» TASK REQUIREMENTS: Every line of the material must be reproduced exactly.

···

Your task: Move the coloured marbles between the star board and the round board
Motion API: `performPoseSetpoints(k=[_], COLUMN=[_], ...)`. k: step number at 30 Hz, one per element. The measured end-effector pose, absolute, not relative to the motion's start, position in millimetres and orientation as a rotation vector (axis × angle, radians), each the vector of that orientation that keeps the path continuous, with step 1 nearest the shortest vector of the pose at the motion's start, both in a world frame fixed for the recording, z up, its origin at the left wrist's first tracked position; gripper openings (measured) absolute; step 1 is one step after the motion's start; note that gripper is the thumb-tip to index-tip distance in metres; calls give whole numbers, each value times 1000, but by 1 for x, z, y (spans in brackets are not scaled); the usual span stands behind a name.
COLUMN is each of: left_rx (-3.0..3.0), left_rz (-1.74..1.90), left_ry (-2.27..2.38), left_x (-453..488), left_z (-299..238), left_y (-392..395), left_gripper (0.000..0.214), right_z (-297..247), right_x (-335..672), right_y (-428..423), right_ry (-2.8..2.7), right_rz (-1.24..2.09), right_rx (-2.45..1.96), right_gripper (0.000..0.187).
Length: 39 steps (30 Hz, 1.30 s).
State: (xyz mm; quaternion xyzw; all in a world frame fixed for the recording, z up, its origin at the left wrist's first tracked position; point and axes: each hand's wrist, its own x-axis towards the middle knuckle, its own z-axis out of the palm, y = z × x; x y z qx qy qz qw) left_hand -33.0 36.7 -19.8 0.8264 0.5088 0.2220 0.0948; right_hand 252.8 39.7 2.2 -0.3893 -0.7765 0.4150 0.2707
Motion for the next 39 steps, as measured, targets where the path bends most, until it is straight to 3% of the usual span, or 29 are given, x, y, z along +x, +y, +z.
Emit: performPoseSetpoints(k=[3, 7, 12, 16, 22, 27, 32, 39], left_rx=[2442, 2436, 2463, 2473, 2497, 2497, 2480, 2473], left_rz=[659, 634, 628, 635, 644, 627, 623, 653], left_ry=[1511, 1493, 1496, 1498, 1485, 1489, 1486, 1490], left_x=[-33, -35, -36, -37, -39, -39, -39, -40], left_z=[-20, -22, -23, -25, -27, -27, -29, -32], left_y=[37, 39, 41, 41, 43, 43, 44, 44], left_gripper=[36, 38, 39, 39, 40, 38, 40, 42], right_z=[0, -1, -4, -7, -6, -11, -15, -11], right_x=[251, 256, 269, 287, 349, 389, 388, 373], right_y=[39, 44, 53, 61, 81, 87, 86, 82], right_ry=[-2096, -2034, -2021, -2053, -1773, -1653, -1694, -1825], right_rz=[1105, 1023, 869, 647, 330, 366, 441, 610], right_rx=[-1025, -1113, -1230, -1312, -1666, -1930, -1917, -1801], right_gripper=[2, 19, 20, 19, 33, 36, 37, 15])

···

» EXERCISE ANSWER:
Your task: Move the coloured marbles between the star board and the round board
Motion API: `performPoseSetpoints(k=[_], COLUMN=[_], ...)`. k: step number at 30 Hz, one per element. The measured end-effector pose, absolute, not relative to the motion's start, position in millimetres and orientation as a rotation vector (axis × angle, radians), each the vector of that orientation that keeps the path continuous, with step 1 nearest the shortest vector of the pose at the motion's start, both in a world frame fixed for the recording, z up, its origin at the left wrist's first tracked position; gripper openings (measured) absolute; step 1 is one step after the motion's start; note that gripper is the thumb-tip to index-tip distance in metres; calls give whole numbers, each value times 1000, but by 1 for x, z, y (spans in brackets are not scaled); the usual span stands behind a name.
COLUMN is each of: left_rx (-3.0..3.0), left_rz (-1.74..1.90), left_ry (-2.27..2.38), left_x (-453..488), left_z (-299..238), left_y (-392..395), left_gripper (0.000..0.214), right_z (-297..247), right_x (-335..672), right_y (-428..423), right_ry (-2.8..2.7), right_rz (-1.24..2.09), right_rx (-2.45..1.96), right_gripper (0.000..0.187).
Length: 39 steps (30 Hz, 1.30 s).
State: (xyz mm; quaternion xyzw; all in a world frame fixed for the recording, z up, its origin at the left wrist's first tracked position; point and axes: each hand's wrist, its own x-axis towards the middle knuckle, its own z-axis out of the palm, y = z × x; x y z qx qy qz qw) left_hand -33.0 36.7 -19.8 0.8264 0.5088 0.2220 0.0948; right_hand 252.8 39.7 2.2 -0.3893 -0.7765 0.4150 0.2707
Motion for the next 39 steps, as measured, targets where the path bends most, until it is straight to 3% of the usual span, or 29 are given, x, y, z along +x, +y, +z.
Emit: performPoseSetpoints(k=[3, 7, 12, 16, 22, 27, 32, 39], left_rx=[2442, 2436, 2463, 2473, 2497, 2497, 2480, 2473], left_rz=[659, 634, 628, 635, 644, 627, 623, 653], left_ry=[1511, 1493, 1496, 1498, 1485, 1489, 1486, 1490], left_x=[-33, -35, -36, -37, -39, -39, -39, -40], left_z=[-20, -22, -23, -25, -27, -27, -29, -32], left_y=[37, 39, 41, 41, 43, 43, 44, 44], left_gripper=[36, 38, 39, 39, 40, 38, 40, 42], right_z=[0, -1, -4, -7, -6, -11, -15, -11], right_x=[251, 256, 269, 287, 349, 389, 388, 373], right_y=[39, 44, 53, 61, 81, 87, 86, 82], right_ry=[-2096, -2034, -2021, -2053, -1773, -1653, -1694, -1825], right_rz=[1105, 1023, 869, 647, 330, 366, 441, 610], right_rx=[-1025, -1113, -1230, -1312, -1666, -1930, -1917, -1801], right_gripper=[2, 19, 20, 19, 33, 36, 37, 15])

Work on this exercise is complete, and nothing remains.